(Beginning of RECORDS FOR THE TASK)
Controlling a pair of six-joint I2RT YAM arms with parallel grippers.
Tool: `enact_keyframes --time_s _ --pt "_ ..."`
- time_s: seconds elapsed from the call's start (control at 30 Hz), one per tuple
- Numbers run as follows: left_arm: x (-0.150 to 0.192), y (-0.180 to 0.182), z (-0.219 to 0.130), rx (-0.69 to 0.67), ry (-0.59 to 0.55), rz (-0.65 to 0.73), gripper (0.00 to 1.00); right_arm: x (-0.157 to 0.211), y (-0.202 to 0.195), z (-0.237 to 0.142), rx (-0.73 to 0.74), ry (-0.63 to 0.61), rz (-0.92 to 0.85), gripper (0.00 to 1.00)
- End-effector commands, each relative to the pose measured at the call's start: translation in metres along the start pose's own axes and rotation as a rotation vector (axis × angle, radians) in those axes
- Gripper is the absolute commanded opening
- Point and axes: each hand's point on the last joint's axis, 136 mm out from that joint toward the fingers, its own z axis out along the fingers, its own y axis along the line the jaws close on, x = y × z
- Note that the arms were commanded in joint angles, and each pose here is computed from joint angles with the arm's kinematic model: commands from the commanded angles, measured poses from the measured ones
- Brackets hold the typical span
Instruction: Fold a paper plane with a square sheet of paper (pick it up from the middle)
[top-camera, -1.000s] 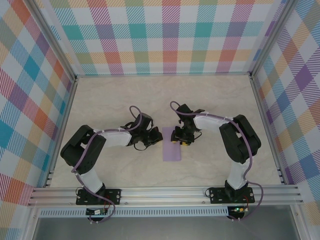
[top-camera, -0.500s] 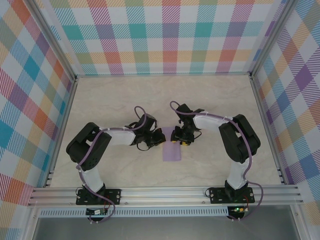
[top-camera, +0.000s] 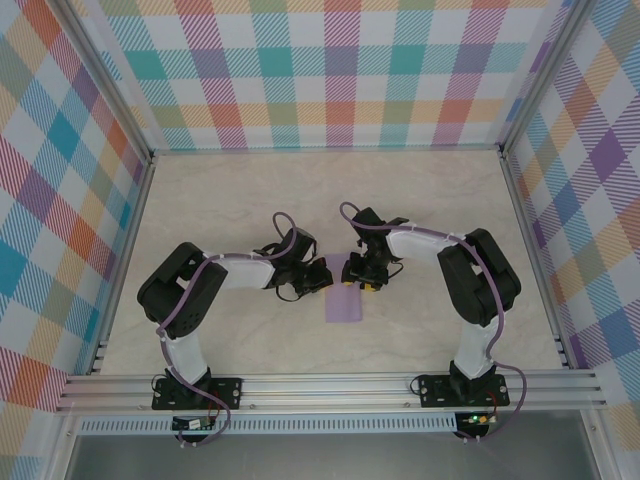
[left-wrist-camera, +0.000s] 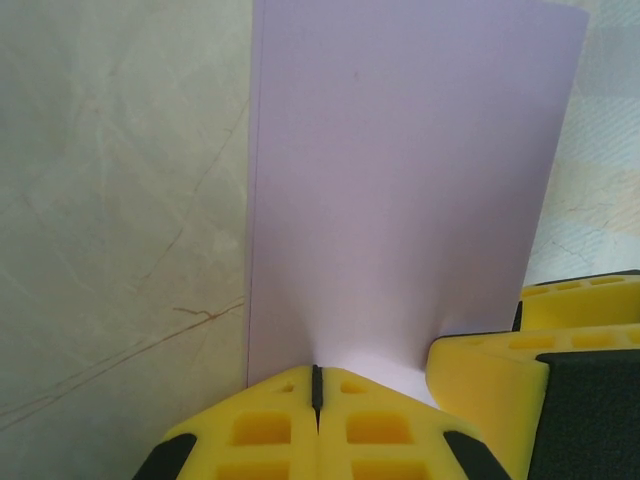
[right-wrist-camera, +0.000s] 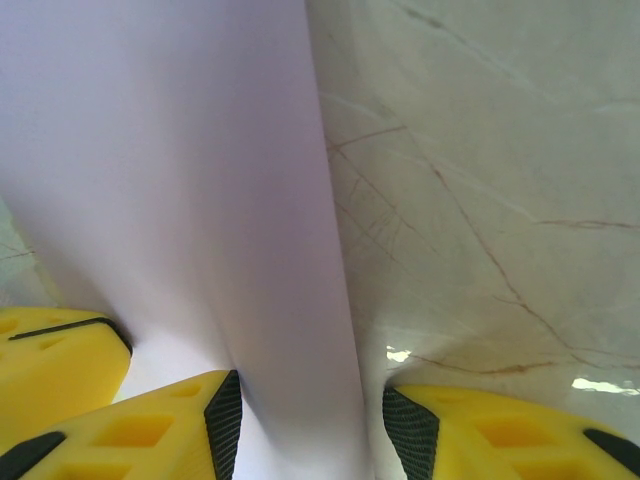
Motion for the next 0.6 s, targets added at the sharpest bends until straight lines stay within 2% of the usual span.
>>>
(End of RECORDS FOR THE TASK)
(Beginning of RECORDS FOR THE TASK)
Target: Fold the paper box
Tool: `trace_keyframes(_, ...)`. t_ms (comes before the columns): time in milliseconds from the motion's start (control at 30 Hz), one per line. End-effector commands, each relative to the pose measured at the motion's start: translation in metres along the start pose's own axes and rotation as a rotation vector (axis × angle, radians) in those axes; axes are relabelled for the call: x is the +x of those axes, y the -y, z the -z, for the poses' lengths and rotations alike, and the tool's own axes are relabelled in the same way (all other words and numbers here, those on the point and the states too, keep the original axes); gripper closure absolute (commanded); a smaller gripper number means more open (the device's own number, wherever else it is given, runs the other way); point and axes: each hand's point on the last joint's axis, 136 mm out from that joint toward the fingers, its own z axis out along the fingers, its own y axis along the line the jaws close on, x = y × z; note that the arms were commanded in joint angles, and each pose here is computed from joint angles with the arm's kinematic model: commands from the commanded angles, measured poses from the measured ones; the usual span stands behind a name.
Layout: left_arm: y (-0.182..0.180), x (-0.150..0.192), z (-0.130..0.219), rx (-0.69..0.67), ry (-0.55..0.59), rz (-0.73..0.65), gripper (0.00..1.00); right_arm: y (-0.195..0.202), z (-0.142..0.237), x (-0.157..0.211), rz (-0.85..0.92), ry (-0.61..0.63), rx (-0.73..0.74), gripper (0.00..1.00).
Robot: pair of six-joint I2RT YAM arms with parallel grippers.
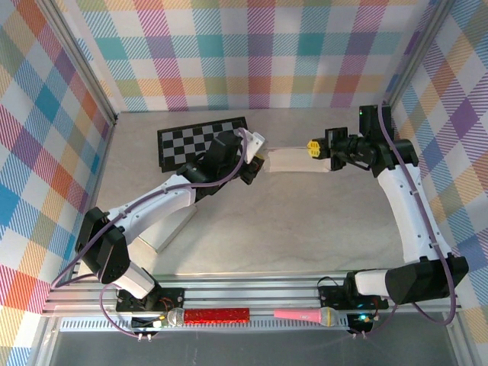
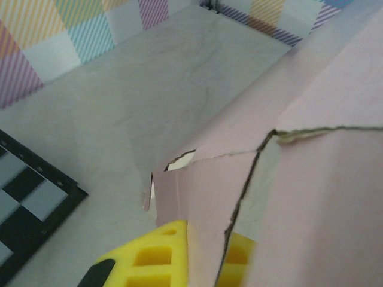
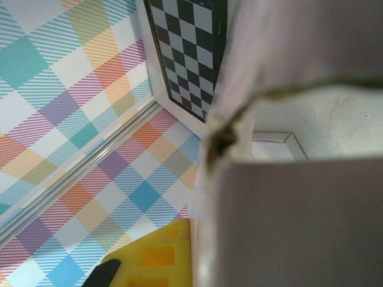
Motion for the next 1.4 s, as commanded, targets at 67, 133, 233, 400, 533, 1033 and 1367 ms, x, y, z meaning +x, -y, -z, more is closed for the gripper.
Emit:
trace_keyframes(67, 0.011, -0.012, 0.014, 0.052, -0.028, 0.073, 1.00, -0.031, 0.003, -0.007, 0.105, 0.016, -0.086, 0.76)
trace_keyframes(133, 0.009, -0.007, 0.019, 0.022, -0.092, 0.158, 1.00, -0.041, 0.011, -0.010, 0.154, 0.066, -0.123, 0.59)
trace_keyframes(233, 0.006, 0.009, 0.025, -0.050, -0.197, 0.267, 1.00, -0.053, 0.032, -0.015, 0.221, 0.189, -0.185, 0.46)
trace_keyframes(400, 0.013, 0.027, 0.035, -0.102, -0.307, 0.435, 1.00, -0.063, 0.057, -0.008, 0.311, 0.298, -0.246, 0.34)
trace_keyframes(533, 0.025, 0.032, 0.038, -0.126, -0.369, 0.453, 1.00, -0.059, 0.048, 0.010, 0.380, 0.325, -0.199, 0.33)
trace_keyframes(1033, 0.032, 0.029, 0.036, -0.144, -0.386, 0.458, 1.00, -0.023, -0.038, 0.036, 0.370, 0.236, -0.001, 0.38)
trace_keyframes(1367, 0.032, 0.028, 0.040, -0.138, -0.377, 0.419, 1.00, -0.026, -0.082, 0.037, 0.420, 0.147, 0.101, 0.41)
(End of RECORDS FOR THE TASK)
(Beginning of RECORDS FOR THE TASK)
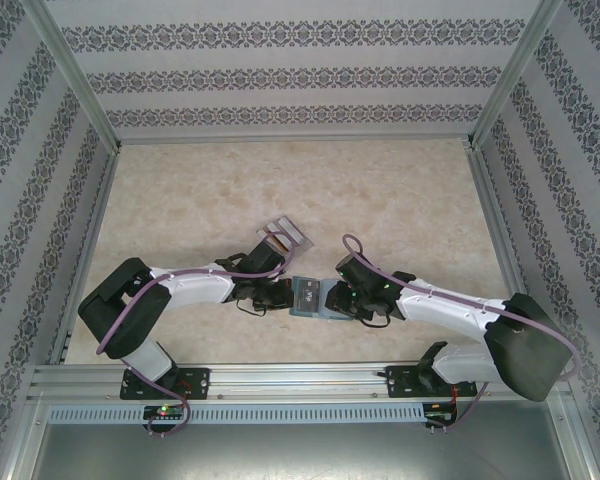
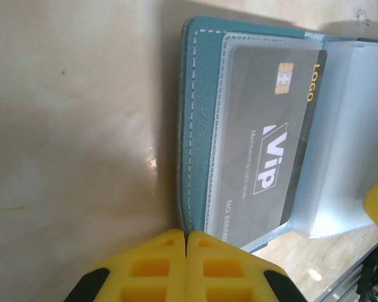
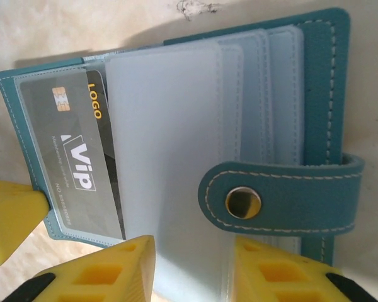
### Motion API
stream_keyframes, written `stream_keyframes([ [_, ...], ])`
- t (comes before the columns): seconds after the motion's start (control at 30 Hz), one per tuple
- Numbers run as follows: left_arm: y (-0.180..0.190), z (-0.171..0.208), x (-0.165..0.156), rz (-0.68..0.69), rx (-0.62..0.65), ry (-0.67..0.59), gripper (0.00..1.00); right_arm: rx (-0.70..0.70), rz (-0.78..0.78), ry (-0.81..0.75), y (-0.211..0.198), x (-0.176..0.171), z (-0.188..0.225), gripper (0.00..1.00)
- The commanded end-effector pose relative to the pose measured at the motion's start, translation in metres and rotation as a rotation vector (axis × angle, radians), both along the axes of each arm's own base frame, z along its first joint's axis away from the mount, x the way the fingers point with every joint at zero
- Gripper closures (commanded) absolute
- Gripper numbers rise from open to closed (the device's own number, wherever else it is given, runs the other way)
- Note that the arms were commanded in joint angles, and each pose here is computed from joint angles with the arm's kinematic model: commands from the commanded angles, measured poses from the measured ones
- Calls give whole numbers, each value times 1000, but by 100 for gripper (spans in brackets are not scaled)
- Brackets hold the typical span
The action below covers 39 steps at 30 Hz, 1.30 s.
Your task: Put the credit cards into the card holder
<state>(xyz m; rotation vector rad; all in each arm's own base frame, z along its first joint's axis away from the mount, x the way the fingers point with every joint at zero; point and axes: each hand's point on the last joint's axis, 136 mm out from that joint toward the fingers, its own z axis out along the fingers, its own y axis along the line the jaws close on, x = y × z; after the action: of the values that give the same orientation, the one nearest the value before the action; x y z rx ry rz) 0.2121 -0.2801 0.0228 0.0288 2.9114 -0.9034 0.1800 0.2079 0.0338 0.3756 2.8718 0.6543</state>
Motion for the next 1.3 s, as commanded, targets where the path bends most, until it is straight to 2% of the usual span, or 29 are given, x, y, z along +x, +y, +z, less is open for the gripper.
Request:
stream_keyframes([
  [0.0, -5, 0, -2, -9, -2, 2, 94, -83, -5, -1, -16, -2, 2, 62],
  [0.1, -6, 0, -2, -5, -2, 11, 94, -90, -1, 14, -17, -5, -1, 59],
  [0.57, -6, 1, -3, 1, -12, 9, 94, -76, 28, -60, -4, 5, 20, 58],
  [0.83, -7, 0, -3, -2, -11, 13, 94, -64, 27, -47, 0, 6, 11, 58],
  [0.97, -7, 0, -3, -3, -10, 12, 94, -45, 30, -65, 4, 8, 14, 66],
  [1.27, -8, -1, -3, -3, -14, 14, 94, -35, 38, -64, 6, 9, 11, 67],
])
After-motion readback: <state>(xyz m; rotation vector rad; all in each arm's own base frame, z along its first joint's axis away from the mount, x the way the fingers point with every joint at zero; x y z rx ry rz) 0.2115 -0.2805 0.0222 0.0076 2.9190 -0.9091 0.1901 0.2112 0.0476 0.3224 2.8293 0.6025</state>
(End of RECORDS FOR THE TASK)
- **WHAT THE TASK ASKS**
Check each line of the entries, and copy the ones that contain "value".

- **RESPONSE TO THIS EXERCISE**
- Calls give whole numbers, each value times 1000, but by 100 for gripper (spans in brackets are not scaled)
<state>(xyz m; rotation vector rad; all in each arm's own base frame, z along its first joint's axis away from the mount, x the way the fingers point with every joint at zero; point and axes: each hand's point on the last joint's axis, 136 mm out from that joint toward the fingers, its own z axis out along the fingers, its own y axis along the line the jaws close on, x = y × z; after the action: of the values that give the same orientation, the one nearest the value before the action; x y z rx ry rz) 0.2121 -0.2801 0.0228 0.0288 2.9114 -0.9034 0.1800 0.2079 0.0338 0.3756 2.8718 0.6543</state>

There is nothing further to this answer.